Far‐infrared spectra of weakly bound complexes of molecular hydrogen have been studied using an infrared Fourier transform spectrometer and a long absorption path (98 m) through equilibrium gas at low temperature. The dimer transitions accompany pure rotational transitions of H₂ or D₂ monomers. Para‐H₂ was studied in the S₀(0) region (350 cm⁻¹ ), normal H₂ in the S₀(1) region (590 cm⁻¹ ), and ortho‐D₂ in the S₀(0) region (180 cm⁻¹ ). The extensive and well resolved (13 sharp lines) spectrum observed for (D₂)₂ was of special interest. A new empirical (rigid rotor) fit potential of the H₂–H₂ system has been used for calculating eigenvalues and numerical eigenfunctions of the dimers in the close coupled formalism. Dipole moment transition probabilities were calculated by using the previously tested induced dipole moment surface of Meyer. In order to compare with experiment, bound–bound transition frequencies have been calculated for the three cases, along with the full collision‐induced spectrum for the para‐H₂ S₀(0) case.
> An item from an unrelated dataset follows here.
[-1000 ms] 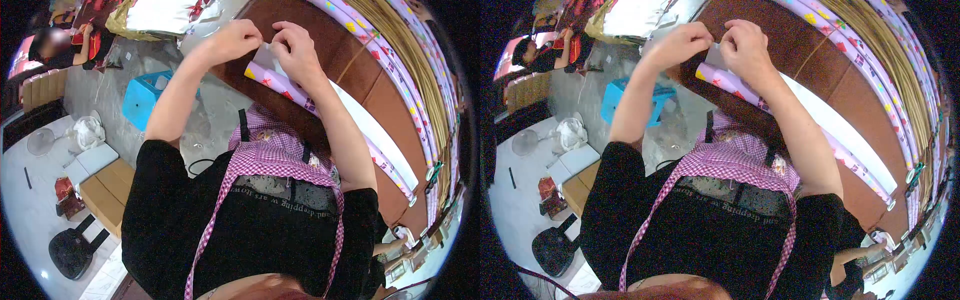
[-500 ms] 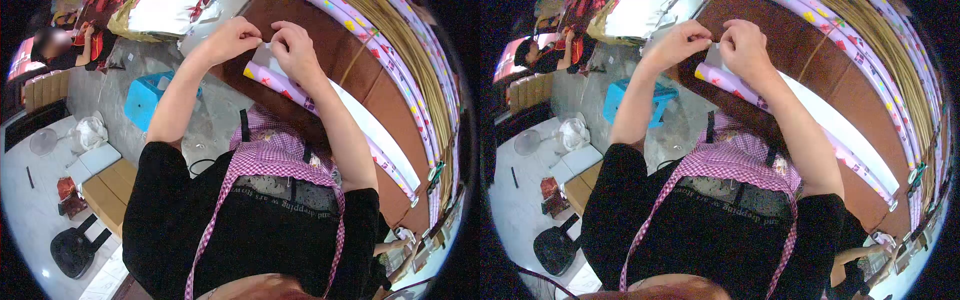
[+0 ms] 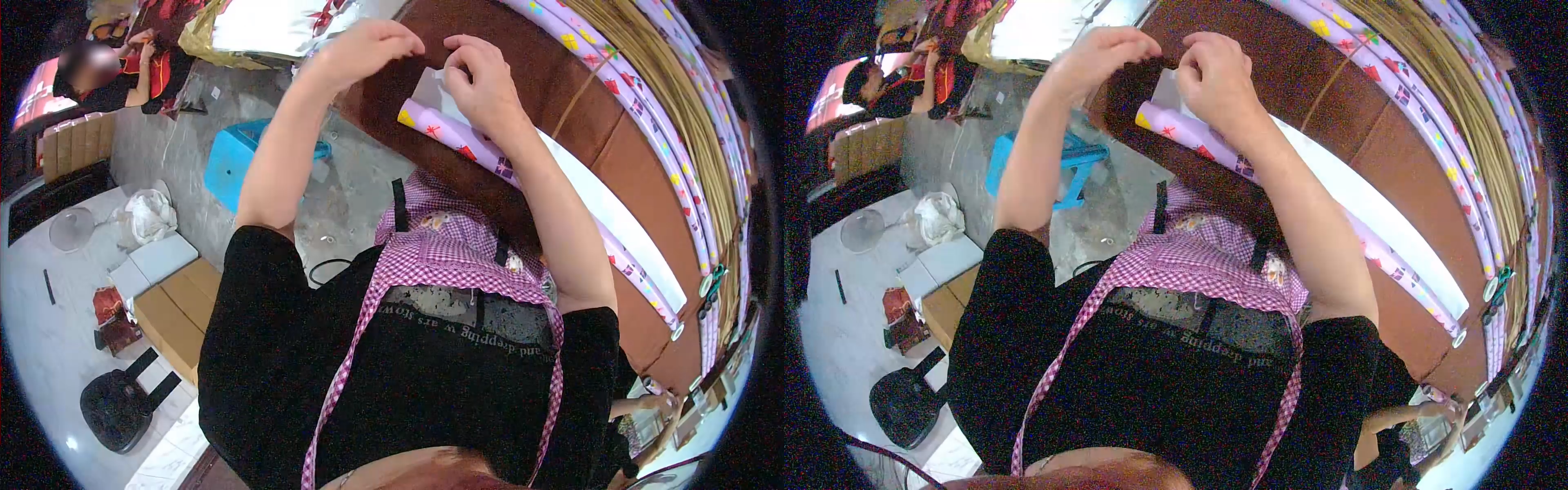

It was found that the dimer binding energies give quite good agreement with experiment, and that the line and continuum intensities were also in satisfying agreement with the measurements. However, there is evidence that the rigid rotor potential function is not completely adequate, especially for dimers containing rotationally excited monomers. The next step will be to utilize a nonrigid rotor potential including the effects of the individual hydrogen monomer bond lengths.